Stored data
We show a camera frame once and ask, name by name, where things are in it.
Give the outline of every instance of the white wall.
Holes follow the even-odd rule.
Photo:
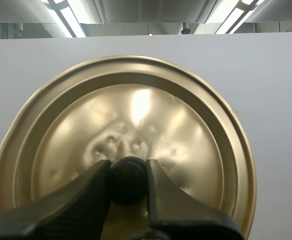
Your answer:
[[[250,240],[292,240],[292,33],[0,40],[0,143],[43,84],[84,61],[145,55],[185,67],[236,112],[251,144],[257,205]]]

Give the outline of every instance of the ceiling light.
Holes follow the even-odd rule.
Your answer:
[[[216,34],[232,34],[234,33],[245,21],[249,18],[250,15],[256,10],[256,8],[262,3],[264,0],[257,1],[255,7],[254,6],[248,6],[251,7],[250,10],[242,10],[239,8],[235,8],[230,15],[227,17],[227,19],[220,25],[219,29],[217,30]],[[242,0],[242,3],[246,5],[250,5],[253,0]]]
[[[223,23],[227,16],[236,7],[239,0],[220,0],[216,3],[213,12],[205,24]]]
[[[225,34],[243,13],[243,10],[235,8],[234,11],[232,11],[232,13],[224,21],[224,23],[219,27],[216,34]]]
[[[239,23],[233,27],[233,29],[229,32],[230,34],[233,34],[245,21],[252,15],[253,11],[249,11],[240,21]]]
[[[55,22],[60,27],[60,29],[63,31],[63,33],[66,35],[66,37],[72,38],[73,36],[71,35],[70,31],[68,31],[67,27],[64,25],[64,23],[62,22],[60,17],[57,15],[57,13],[54,10],[48,9],[48,8],[47,8],[47,11],[51,15],[51,17],[55,20]]]
[[[67,0],[41,0],[67,38],[84,38],[85,32],[78,22]]]
[[[62,10],[60,10],[61,14],[64,16],[66,21],[68,22],[69,26],[71,29],[74,31],[76,37],[78,38],[85,38],[86,35],[82,29],[81,24],[77,21],[73,11],[71,8],[68,6]]]

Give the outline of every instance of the black knob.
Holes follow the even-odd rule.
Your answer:
[[[134,156],[119,160],[106,177],[110,199],[122,205],[134,205],[147,194],[146,163]]]

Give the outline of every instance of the gold metal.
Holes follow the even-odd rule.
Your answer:
[[[80,64],[28,100],[0,147],[0,212],[51,193],[99,160],[126,156],[157,159],[177,186],[230,214],[248,237],[256,180],[238,119],[198,76],[143,56]],[[102,239],[144,229],[140,205],[113,204]]]

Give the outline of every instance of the fluorescent light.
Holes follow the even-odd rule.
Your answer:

• **Activity**
Every line of the records above where the string "outline" is found should be copied.

• **Result of the task**
Give the outline of every instance of the white wall.
Give the outline of every instance of the ceiling light.
Give the outline of every instance of the black knob.
Give the outline of every instance of the gold metal.
Give the outline of every instance of the fluorescent light.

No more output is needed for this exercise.